**TO DO**
Reproduce every entry exactly, without alteration.

**ENTRIES PROVIDED**
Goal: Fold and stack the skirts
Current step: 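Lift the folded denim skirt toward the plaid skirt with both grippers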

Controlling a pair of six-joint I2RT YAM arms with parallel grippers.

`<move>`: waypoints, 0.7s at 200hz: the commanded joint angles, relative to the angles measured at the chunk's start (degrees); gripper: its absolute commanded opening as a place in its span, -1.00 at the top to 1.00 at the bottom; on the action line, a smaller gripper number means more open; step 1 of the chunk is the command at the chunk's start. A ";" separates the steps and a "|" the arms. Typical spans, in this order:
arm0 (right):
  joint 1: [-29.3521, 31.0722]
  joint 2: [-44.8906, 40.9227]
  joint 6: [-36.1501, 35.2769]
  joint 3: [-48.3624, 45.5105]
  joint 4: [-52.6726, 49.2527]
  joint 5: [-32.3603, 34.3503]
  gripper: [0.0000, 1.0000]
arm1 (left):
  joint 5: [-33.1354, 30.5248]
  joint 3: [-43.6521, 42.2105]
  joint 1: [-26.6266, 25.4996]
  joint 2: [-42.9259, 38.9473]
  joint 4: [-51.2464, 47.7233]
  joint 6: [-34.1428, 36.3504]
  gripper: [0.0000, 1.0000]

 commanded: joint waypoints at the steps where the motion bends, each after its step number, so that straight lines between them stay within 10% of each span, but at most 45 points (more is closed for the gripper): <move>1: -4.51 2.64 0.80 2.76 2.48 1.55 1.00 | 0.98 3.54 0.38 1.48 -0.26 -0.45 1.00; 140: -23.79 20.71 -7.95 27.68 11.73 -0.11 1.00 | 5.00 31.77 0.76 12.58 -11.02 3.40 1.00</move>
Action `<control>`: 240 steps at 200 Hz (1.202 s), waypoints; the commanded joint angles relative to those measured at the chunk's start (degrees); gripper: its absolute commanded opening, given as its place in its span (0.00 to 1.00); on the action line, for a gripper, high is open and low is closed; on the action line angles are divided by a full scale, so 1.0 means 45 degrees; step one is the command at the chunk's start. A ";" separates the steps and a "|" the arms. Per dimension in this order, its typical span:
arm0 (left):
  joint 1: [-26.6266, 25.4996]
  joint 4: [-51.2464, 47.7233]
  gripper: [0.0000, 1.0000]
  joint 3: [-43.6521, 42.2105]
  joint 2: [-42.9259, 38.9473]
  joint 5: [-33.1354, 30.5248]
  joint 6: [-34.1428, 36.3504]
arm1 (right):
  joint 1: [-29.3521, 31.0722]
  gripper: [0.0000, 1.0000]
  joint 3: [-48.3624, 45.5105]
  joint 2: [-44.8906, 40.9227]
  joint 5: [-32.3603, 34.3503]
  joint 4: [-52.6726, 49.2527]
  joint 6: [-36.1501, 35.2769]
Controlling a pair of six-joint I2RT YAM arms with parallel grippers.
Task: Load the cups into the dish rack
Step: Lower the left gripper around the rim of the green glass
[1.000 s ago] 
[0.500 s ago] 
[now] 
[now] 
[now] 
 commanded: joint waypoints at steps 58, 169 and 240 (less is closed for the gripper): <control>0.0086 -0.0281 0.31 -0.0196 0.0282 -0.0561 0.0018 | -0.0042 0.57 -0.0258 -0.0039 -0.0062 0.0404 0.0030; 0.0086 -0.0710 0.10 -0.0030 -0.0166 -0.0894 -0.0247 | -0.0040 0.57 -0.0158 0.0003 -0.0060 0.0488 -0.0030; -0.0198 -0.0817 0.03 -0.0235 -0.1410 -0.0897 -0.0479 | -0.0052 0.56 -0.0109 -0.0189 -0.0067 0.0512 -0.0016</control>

**RESPONSE TO THE EXERCISE**
Goal: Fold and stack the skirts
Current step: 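Lift the folded denim skirt toward the plaid skirt with both grippers
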
Controlling a pair of six-joint I2RT YAM arms with parallel grippers.

`<move>`: waypoints, 0.7s at 200hz: the commanded joint angles, relative to the angles measured at the chunk's start (degrees); gripper: its absolute commanded opening as a place in its span, -1.00 at the top to 1.00 at the bottom; on the action line, a smaller gripper number means more open; step 1 of the chunk is the command at the chunk's start. A ";" separates the steps and a "|" the arms. Typical spans, in this order:
arm0 (right):
  joint 1: [-29.3521, 31.0722]
  joint 2: [-44.8906, 40.9227]
  joint 6: [-36.1501, 35.2769]
  joint 3: [-48.3624, 45.5105]
  joint 4: [-52.6726, 49.2527]
  joint 5: [-32.3603, 34.3503]
  gripper: [0.0000, 1.0000]
arm1 (left):
  joint 5: [-33.1354, 30.5248]
  joint 3: [-43.6521, 42.2105]
  joint 1: [-26.6266, 25.4996]
  joint 2: [-42.9259, 38.9473]
  joint 4: [-51.2464, 47.7233]
  joint 6: [-34.1428, 36.3504]
  gripper: [0.0000, 1.0000]

 commanded: joint waypoints at the steps where the motion bends, each after its step number, so that straight lines between them stay within 10% of each span, but at most 45 points (more is closed for the gripper): <move>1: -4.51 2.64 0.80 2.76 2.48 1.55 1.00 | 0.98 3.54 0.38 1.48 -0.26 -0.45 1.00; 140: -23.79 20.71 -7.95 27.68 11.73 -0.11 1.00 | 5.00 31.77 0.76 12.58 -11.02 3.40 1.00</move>
Action `<control>`: 240 steps at 200 Hz (1.202 s), waypoints; the commanded joint angles relative to those measured at the chunk's start (degrees); gripper: its absolute commanded opening, given as its place in its span (0.00 to 1.00); on the action line, for a gripper, high is open and low is closed; on the action line angles are divided by a full scale, so 1.0 means 45 degrees; step one is the command at the chunk's start. A ";" separates the steps and a "|" the arms. Per dimension in this order, its typical span:
arm0 (left):
  joint 1: [-26.6266, 25.4996]
  joint 4: [-51.2464, 47.7233]
  gripper: [0.0000, 1.0000]
  joint 3: [-43.6521, 42.2105]
  joint 2: [-42.9259, 38.9473]
  joint 5: [-33.1354, 30.5248]
  joint 6: [-34.1428, 36.3504]
arm1 (right):
  joint 1: [-29.3521, 31.0722]
  gripper: [0.0000, 1.0000]
  joint 3: [-48.3624, 45.5105]
  joint 2: [-44.8906, 40.9227]
  joint 5: [-32.3603, 34.3503]
  joint 4: [-52.6726, 49.2527]
  joint 6: [-36.1501, 35.2769]
Controlling a pair of six-joint I2RT YAM arms with parallel grippers.
Task: Load the cups into the dish rack
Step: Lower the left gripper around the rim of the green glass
[1.000 s ago] 
[0.500 s ago] 
[now] 
[now] 
[now] 
 commanded: joint waypoints at steps 58, 169 and 240 (less is closed for the gripper): <control>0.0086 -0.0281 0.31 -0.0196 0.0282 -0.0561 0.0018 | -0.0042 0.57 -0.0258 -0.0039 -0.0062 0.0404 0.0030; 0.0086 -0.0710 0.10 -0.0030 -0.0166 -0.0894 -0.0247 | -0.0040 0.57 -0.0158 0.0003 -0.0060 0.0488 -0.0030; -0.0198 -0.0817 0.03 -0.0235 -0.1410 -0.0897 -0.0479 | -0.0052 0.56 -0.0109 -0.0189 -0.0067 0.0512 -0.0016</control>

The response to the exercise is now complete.